FYI Carding/Combing Equipment and Uses

TEASE
Teasing fibre is the most unmechanized method of preparing fibre to be spun. The locks of fibre can be opened just by gently pinching the tips of the locks and pulling the fibre open towards the tips in a plucking motion. This is done lock by lock and can be very labour intensive. However, it is a good opportunity for the spinner to remove any inferior fibre like second cuts and any kemp or veggie matter. Each lock must be teased open on either end. While this process can be used to prep fibre for spinning most commonly it is used to prepare fibre for the drum carder or the hand cards.

FLICK CARDER
A flick carder is a small paddle that has metal teeth and is used to open, separate, and comb fibres of individual locks.
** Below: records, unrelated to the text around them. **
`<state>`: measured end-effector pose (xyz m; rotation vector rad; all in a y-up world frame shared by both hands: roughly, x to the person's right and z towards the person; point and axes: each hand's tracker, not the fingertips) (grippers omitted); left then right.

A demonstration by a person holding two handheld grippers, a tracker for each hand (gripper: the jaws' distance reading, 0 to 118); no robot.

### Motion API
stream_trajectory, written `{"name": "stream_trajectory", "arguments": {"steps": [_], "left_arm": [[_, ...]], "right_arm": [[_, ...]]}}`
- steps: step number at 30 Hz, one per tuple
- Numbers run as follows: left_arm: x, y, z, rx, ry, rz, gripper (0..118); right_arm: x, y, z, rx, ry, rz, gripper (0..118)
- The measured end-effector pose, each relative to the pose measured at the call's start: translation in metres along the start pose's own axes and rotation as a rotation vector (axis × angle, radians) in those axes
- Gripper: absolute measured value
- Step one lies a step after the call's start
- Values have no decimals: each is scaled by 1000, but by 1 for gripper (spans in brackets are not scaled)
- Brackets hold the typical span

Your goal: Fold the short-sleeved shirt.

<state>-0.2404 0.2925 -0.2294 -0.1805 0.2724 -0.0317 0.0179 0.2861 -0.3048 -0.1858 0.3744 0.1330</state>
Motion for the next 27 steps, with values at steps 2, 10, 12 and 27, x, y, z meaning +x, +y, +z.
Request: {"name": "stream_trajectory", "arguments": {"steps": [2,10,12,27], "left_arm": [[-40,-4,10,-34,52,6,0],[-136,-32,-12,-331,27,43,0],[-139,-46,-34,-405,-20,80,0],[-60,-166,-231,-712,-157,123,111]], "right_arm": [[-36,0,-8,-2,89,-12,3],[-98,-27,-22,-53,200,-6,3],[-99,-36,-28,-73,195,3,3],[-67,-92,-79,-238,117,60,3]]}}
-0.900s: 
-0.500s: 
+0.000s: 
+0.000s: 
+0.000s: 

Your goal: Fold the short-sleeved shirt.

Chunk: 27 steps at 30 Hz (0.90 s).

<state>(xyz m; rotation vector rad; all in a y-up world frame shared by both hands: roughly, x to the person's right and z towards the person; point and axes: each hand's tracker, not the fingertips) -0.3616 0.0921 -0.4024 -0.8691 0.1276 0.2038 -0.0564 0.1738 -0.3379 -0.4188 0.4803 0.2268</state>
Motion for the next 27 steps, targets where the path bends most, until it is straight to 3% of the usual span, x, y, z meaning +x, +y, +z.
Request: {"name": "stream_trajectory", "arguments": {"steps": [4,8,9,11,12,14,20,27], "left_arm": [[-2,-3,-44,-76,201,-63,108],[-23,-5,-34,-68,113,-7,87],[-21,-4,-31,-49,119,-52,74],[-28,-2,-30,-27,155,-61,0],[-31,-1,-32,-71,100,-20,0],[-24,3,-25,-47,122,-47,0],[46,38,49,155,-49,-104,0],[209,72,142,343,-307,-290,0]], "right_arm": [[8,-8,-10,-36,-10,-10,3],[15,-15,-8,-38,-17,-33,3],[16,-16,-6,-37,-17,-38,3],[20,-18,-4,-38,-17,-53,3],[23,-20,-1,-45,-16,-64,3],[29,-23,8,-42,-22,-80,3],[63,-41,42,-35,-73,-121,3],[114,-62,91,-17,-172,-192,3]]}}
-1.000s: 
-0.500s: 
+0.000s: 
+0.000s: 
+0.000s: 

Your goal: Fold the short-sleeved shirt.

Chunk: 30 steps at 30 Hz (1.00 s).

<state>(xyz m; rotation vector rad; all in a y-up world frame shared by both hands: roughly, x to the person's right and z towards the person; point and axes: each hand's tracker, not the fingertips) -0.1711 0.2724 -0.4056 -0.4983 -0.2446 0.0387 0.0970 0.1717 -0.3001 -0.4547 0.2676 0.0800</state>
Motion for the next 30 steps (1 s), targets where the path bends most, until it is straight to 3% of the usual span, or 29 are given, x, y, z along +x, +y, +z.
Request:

This preparation is used mostly to prepare yarns to be spun in a worsted manner. The flick carder or also called the flicker, is used to remove veggie matter and weathered tips as well as shorter or damaged fibres. There are two motions used by a flicker. Laying a lock of fibre on your lap gently tap the flicker against the tips. This will open the fibres. Repeat the process on the other end of the lock. The second method is the one that I prefer which is to actually comb though the fibres of the lock on each end. A dog brush can be substituted for a flicker.

HAND CARDS
Hand cards are one of the many tools used to prepare fibre for spinning. Hand cards are rectangular paddles that have a sheet of curved, metal teeth on their face. The fibre is laid across the teeth of one paddle in such a manner that when the other card is passed gently over the it, the teeth will separate, straighten and open the fibres. Most hand cards for wool have a slight curve to the paddles so that when they pass over each other they will not bite into each other. It is a birdlike motion, often called a butterfly kiss, gently rocking one card over the other to pick up and comb out the fibres as it moves. Once the fibre has been transferred through the combing process from one paddle to the other, the process is repeated in the opposite direction by switching the paddle’s from one hand to the other. This process is repeated several times until the fibre has been completely separated and opened. The fibre is then lifted off by the other card and formed into rolags or sausages.
The teeth can be close together for finer shorter fibres like cotton or farther apart for coarser fibres like wool.
Hand cards can also be used for blending fibre types as well as colours.

DRUM CARDER
A drum carder is a useful machine that processes fibre in a similar manner to hand cards, however, it is used to process larger amounts of fibre than hand cards. The carding cloth which holds the metal teeth are attached to two drums that move in opposite directions to each other by turning a crank. The two drums are close enough together that when the fibre passes between them they open, separate, and straighten the fibre.

COMBS
There are many types of combs from small mini combs with single or double rows of tines to English or Dutch with three or four rows of times. The reasons for using combs is to get the best parallel preparation of fibres for worsted spinning. Each type of comb is geared toward a particular length of staple. The tines are sturdier than the teeth of carders and are longer as well. This is a very dangerous tool as the tines resemble nails and are very sharp. This tool should be treated with respect at all times.
Combs can be used so that one comb can be clamped to a table while the other one is passed through fibre that has been laid into the tines of the one that is clamped. This will pull out any fibre that is good leaving knotted and tangled fibre in the comb that is clamped. Mini combs do not use the clamp but are held stable by the hand. The knotted fibre is then removed as waste, leaving only the top fibre. This can then be passed through a diz to form a sliver.

HACKLES
Hackles are similar to a comb but it is longer in length and is clamped to a table and there is only one. It’s main purpose is to blend fibre types as well as colours.